They keep using that word, but I do not think it means…
…what they think it means. The feature they’re describing isn’t “ligatures”.
Ligatures in English and other European languages are basically stylistic choices, not a requirement of the language. Other European languages might use what look like ligatures to English speakers, but are actually letters in their own right: To Danes, “æ” is just as much a letter as “w” is to English-speakers, and the French “œ” represents a different sound to the two letters “oe”, and “ß” isn’t interchangeable with “ss” in German (Swiss notwithstanding). Every other joining of letters is done to make text look “interesting” or to solve kerning problems, like ff, fl, fb, ffi, and fi in typefaces where the f glyph has a long overhang to right. Anyone who actually types the “fl” codepoint (U+FBO2) into a document is causing more harm that good - that code only exists for round-trip encoding compatibility with the original MacRoman 8-bit encoding from 1984 - it is not a character.
(As an aside, I have a pet hate of monospaced fonts that form ligatures, and I reserve a special place in hell for the ones that try to get all arts-and-crafts-movement with the punctuation combinations used by programming languages: after decades of training my eyes to find &&, <=, !=, +=, ++, ==, ?. and other digraphs in code, rearranging them into artsy shapes only hides them from view)

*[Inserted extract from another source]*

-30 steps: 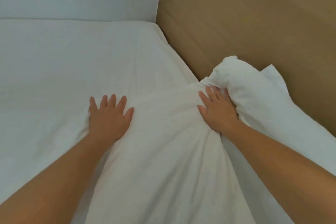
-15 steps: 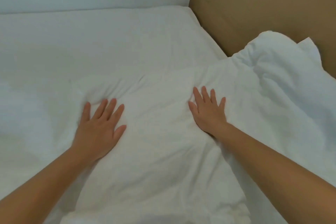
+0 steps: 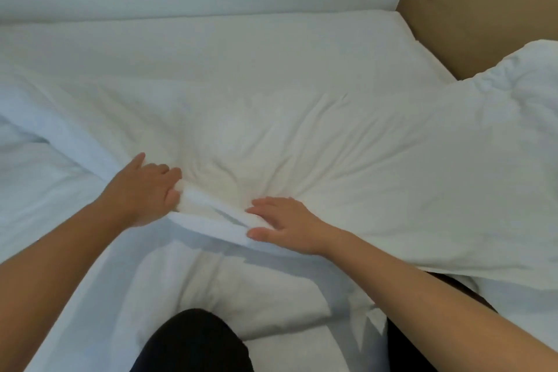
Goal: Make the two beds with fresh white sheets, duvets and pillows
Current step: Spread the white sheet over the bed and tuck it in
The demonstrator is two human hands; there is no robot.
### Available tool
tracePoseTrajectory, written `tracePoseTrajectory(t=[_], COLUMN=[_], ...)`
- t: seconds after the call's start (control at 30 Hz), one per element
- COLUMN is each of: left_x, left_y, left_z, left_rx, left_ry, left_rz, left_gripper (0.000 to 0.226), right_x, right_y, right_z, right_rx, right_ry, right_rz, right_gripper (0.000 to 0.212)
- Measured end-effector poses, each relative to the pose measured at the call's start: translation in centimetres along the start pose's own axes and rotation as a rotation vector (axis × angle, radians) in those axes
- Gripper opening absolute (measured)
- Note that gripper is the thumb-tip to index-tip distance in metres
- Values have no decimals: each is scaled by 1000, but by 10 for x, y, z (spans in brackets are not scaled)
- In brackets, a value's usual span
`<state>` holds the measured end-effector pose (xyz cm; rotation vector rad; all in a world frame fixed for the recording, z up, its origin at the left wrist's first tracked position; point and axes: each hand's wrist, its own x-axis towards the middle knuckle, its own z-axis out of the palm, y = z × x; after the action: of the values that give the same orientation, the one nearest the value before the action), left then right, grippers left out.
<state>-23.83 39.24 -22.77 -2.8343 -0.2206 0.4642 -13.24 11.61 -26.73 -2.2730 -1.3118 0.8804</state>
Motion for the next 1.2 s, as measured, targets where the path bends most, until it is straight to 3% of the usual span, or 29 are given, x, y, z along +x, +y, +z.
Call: tracePoseTrajectory(t=[0.1,0.2,0.37,0.47,0.57,0.67,0.73,0.83,0.93,1.03,1.1,1.2], left_x=[-25,-41,-52,-80,-122,-142,-141,-137,-136,-151,-159,-157], left_y=[-27,-31,-36,-45,-29,-2,-3,-23,-30,-34,-34,-11], left_z=[5,18,10,-11,-2,34,58,71,57,36,36,66], left_rx=[26,79,38,-2,-103,-268,-282,-98,9,-50,-131,-145], left_ry=[-107,-144,65,103,-31,-259,-296,-211,-280,-282,-311,-421], left_rz=[187,173,-32,14,78,153,160,94,19,8,-32,21], left_gripper=[51,66,15,11,14,30,46,54,32,9,10,23], right_x=[9,17,25,6,-13,-16,-11,-5,-9,-22,-27,-26], right_y=[-15,-24,-58,-79,-80,-65,-60,-60,-68,-83,-80,-58], right_z=[11,13,-6,-30,-24,23,45,53,46,20,17,57], right_rx=[-191,-237,-421,-155,-39,-219,-369,-525,-518,-396,-365,-534], right_ry=[8,63,150,119,-116,-322,-291,-201,-150,-192,-224,-205], right_rz=[-46,11,37,-14,-70,-57,-52,-104,-114,-148,-162,-175], right_gripper=[63,54,29,7,27,48,53,55,34,14,16,35])
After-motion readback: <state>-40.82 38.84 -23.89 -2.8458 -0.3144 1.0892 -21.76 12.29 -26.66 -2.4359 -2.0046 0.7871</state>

Unlike Latin scripts, in calligraphic scripts like Arabic, ligatures are essential to creating legible text, rather than something that looks like a jumble of individual letters thrown on a page.
But from the sound of it, and the examples used, this release isn’t talking about ligatures at all, but what’s called contextual rearrangement: the way that some writing systems lay out glyphs (the shapes that we in English call “letters”, “numbers” or “punctuation”) in a different order to the reading or storage order. This is common to pretty much all of the scripts used to write the native languages of India, Bangladesh and Sri Lanka.
Here's an example in Sinhala, as used in the Sri Lankan language of the same name: ඵ + ේ → ඵේ
If your browser rendered that right, you'll notice that the second character has “wrapped around” the first, with one part of it being rendered to the left, and the small diacritic mark from the second character (the bit that looks like a p) now sitting to the right.
These days, most software can display this sort of thing properly (it uses a finite-state automaton described in the text renderer and/or the font itself to choose the appropriate cluster glyph based on the input sequence), but for an editor, locating your cursor within one of these clusters as you move it “left” or “right” is a more complex problem.